Атака данного типа заключается в переборе ключей на стороне шифрованного и открытого текста и требует примерно в четыре раза больше вычислений, чем перебор обычного ключа DES, и довольно много памяти для хранения промежуточных результатов. Тем не менее на практике атака осуществима, что делает алгоритм Double DES непригодным.

Совсем иначе дела обстоят с Triple DES. Использование трех ключей и применение алгоритмов в указанной на схеме последовательности продлило DES жизнь еще на несколько лет.

Замечательный DES

Так что же в DES такого замечательного? Этот алгоритм шифрования был подвергнут тщательному анализу. DES обладал двумя очень важными качествами блочных шифров - лавинностью и полнотой. Настало время расширить свой криптографический словарик!
Лавинный эффект означает, что небольшие изменения в исходном тексте (или ключе) могут вызвать значительные изменения в зашифрованном тексте.

Было доказано, что DES имеет все признаки этого свойства.
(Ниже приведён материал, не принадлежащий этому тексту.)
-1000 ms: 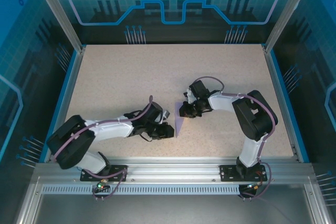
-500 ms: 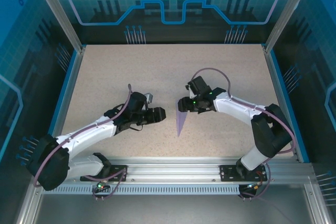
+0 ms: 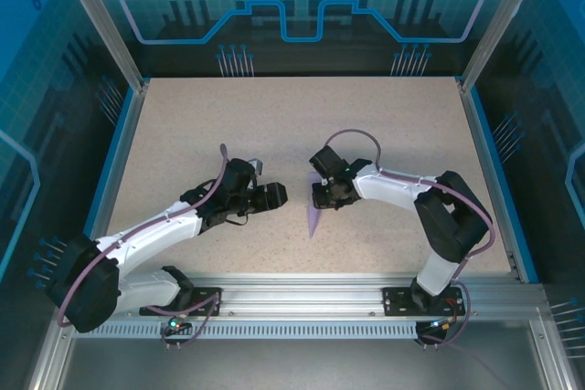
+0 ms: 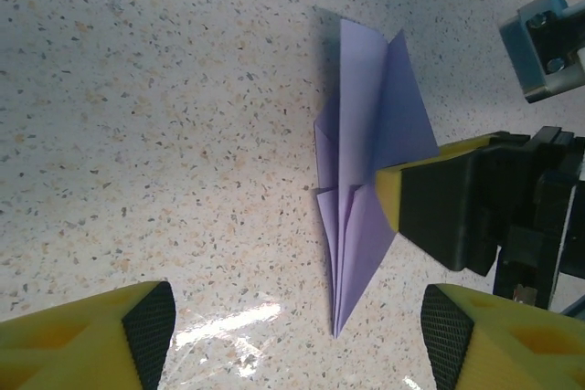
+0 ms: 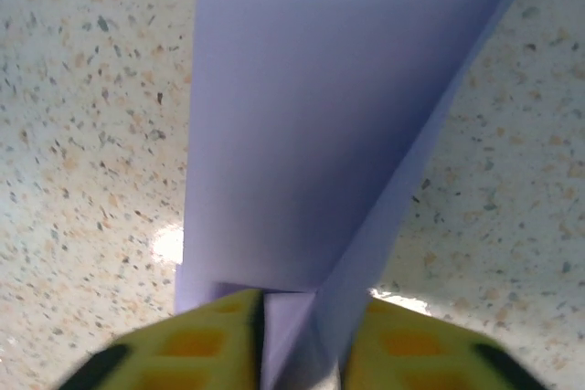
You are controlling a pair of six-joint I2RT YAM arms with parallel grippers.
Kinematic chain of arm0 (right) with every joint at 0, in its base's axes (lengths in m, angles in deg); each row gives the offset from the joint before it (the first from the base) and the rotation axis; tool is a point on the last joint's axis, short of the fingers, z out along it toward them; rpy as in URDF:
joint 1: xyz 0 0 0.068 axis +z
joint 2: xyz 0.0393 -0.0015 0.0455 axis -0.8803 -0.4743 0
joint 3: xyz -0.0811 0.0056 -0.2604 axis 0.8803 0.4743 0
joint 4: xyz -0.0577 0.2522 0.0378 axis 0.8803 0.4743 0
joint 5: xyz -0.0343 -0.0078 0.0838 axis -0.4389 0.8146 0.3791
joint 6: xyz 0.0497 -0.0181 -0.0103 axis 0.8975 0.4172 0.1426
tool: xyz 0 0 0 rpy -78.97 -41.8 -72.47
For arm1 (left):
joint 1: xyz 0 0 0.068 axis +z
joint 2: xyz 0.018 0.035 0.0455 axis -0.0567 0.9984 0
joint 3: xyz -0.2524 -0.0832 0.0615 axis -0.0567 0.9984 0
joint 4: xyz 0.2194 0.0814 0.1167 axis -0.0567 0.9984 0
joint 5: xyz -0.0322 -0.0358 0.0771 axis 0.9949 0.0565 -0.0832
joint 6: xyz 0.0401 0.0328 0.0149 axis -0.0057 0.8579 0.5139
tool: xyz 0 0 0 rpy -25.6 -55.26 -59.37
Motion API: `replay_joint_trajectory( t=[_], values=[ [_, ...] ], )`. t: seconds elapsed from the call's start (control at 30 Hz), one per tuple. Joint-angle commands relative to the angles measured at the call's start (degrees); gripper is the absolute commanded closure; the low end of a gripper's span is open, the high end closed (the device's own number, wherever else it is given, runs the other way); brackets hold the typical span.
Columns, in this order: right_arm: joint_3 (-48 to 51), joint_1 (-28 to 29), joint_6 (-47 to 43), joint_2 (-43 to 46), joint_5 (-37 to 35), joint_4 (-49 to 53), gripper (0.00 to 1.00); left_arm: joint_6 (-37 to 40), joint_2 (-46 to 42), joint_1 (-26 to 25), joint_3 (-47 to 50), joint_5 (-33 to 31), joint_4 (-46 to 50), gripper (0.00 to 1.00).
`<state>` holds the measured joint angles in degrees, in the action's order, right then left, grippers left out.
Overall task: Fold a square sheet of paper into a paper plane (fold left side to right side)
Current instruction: Turn over the paper plane at the center of the table.
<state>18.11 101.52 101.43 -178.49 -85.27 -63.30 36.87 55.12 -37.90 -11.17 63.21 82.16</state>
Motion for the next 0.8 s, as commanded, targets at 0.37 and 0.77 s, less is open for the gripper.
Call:
replay_joint_trajectory(
  t=[0.37,0.77],
  values=[
    [1.59,1.41,-1.04,13.79,11.07,-4.38,0.96,-0.17,-4.9,0.42,-0.98,-5.99,4.78,0.23],
    [17.08,-5.56,3.22,9.58,20.85,-23.24,0.93,0.02,-9.08,0.46,0.03,-8.82,7.03,0.2]
  ],
)
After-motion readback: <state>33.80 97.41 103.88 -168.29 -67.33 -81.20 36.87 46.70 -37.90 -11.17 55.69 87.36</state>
Хотя два блока исходного текста не совпадают только самым правым битом, блоки зашифрованного текста отличаются на 29 бит. Это означает, что изменение приблизительно в 1,5% исходного текста вызывает изменение приблизительно 45% зашифрованного текста.

Эффект полноты заключается в том, что каждый бит зашифрованного текста должен зависеть от многих битов исходного текста. Как мы уже выяснили, в DES применяются и перестановки, и замены - все преобразования устанавливают зависимость каждого бита шифротекста от нескольких битов исходного текста.
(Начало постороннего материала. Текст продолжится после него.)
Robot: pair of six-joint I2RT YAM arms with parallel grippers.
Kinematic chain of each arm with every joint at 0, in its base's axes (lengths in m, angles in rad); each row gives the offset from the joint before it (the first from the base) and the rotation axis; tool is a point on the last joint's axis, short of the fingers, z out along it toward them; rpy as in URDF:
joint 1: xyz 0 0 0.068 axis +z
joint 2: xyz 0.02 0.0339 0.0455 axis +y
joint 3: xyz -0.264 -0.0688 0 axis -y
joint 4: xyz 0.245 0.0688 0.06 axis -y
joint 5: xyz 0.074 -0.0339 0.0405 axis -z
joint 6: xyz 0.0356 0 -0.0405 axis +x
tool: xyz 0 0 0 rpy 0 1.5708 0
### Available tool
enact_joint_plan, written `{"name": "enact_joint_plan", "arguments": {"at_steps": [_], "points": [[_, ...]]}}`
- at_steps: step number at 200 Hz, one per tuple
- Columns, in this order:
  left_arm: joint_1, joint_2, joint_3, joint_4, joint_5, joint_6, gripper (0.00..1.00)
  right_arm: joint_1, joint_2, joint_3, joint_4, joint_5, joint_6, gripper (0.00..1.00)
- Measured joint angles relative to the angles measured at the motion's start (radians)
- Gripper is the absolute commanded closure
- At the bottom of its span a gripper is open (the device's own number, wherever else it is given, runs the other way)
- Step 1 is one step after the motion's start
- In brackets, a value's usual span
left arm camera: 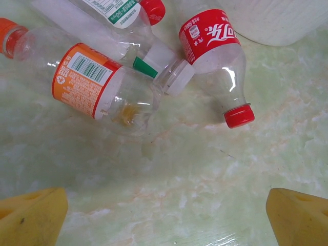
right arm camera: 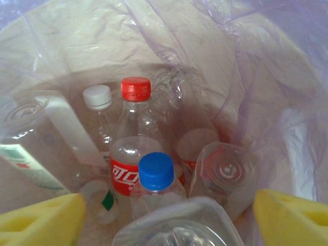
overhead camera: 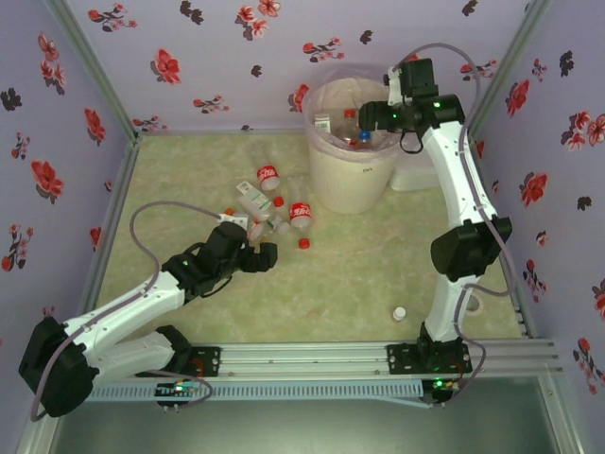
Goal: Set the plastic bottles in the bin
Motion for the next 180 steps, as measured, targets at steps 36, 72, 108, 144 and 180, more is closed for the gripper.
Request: {"name": "enact_joint_plan", "arguments": {"at_steps": [36, 72, 108, 144, 180], "points": [[0.018, 0.000, 0.000, 0.001, 0.000, -0.036, 0.00, -0.005, -0.061, 0.021, -0.060, 0.024, -0.005, 0.05], [0.027, 0.001, -0.001, 0.002, -0.038, -0.129, 0.00, -0.005, -0.178, -0.028, -0.063, 0.029, -0.003, 0.06], [0.031, 0.032, -0.017, 0.032, -0.087, -0.251, 0.00, -0.005, -0.347, -0.203, -0.002, 0.016, 0.008, 0.06], [0.031, 0.112, -0.048, 0.117, -0.117, -0.380, 0.01, -0.005, -0.533, -0.445, 0.073, -0.002, 0.033, 0.06], [0.043, 0.227, -0.050, 0.222, -0.130, -0.426, 0.01, -0.005, -0.640, -0.577, 0.104, -0.013, 0.031, 0.06]]}}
Где же применяется DES? Да почти везде, его реализации присутствуют в большинстве программных библиотек. Однако кто знает, насколько использование DES безопасно в наше время? Хотя IBM утверждала, что работа алгоритма была результатом 17 человеко-лет интенсивного криптоанализа, некоторые люди опасались, не вставило ли NSA в алгоритм лазейку, которая позволяет агентству легко дешифровывать перехваченные сообщения. Комитет по разведке сената США тщательно изучал этот вопрос и, разумеется, ничего не обнаружил, обвинения с NSA были сняты, результаты исследования тем не менее засекречены. Одним словом, в Америке еще долго крутились слухи и домыслы насчет того, стоит доверять DES или нет. Но, как я считаю, здесь ситуация описывается поговоркой «Умный не скажет, дурак не поймет». В конце концов NSA признало, что не могло доверить IBM столь важную миссию и внесло несколько корректировок вроде задания S-боксов.

Все время существования DES он был мишенью для различных методов криптоанализа. Криптоаналитики не переставали мериться машинами для вскрытия DES - за какое время кто сможет дешифровать текст. В связи с этим появилось несчетное количество различных модификаций этого алгоритма, и 3DES далеко не самая изощренная из них.